* **Information provided**:
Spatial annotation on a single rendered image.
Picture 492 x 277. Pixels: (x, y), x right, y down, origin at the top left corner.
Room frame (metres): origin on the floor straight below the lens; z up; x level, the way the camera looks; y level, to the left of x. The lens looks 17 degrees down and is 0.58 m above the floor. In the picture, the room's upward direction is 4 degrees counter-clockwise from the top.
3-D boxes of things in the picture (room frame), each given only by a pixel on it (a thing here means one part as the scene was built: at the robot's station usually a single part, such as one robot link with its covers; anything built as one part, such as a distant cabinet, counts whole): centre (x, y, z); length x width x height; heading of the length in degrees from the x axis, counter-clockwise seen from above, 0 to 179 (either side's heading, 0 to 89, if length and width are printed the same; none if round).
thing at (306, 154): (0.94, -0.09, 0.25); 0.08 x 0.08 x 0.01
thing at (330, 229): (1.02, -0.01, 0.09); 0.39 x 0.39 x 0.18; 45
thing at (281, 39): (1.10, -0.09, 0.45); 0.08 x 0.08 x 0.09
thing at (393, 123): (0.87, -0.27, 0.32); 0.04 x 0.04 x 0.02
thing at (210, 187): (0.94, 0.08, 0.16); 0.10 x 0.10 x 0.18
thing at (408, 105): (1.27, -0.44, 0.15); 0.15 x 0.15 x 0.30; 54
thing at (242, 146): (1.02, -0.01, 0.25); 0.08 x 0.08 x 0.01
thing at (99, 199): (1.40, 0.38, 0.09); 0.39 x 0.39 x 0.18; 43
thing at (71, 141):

* **Directions**: Down to the final line, the data above must be copied exactly.

* **Task output**:
Spatial annotation on a single rendered image.
Picture 492 x 277. Pixels: (x, y), x right, y down, origin at the top left corner.
Room frame (metres): origin on the floor straight below the lens; z up; x level, the way the camera looks; y level, to the left of x. The lens looks 17 degrees down and is 0.58 m above the floor. In the picture, the room's upward direction is 4 degrees counter-clockwise from the top.
3-D boxes of things in the picture (room frame), each given only by a pixel on it (a thing here means one part as the scene was built: at the robot's station usually a single part, such as one robot link with its covers; anything built as one part, such as a distant cabinet, counts whole): centre (x, y, z); length x width x height; heading of the length in degrees from the x axis, counter-clockwise seen from above, 0 to 179 (either side's heading, 0 to 89, if length and width are printed the same; none if round).
thing at (306, 154): (0.94, -0.09, 0.25); 0.08 x 0.08 x 0.01
thing at (330, 229): (1.02, -0.01, 0.09); 0.39 x 0.39 x 0.18; 45
thing at (281, 39): (1.10, -0.09, 0.45); 0.08 x 0.08 x 0.09
thing at (393, 123): (0.87, -0.27, 0.32); 0.04 x 0.04 x 0.02
thing at (210, 187): (0.94, 0.08, 0.16); 0.10 x 0.10 x 0.18
thing at (408, 105): (1.27, -0.44, 0.15); 0.15 x 0.15 x 0.30; 54
thing at (242, 146): (1.02, -0.01, 0.25); 0.08 x 0.08 x 0.01
thing at (99, 199): (1.40, 0.38, 0.09); 0.39 x 0.39 x 0.18; 43
thing at (71, 141):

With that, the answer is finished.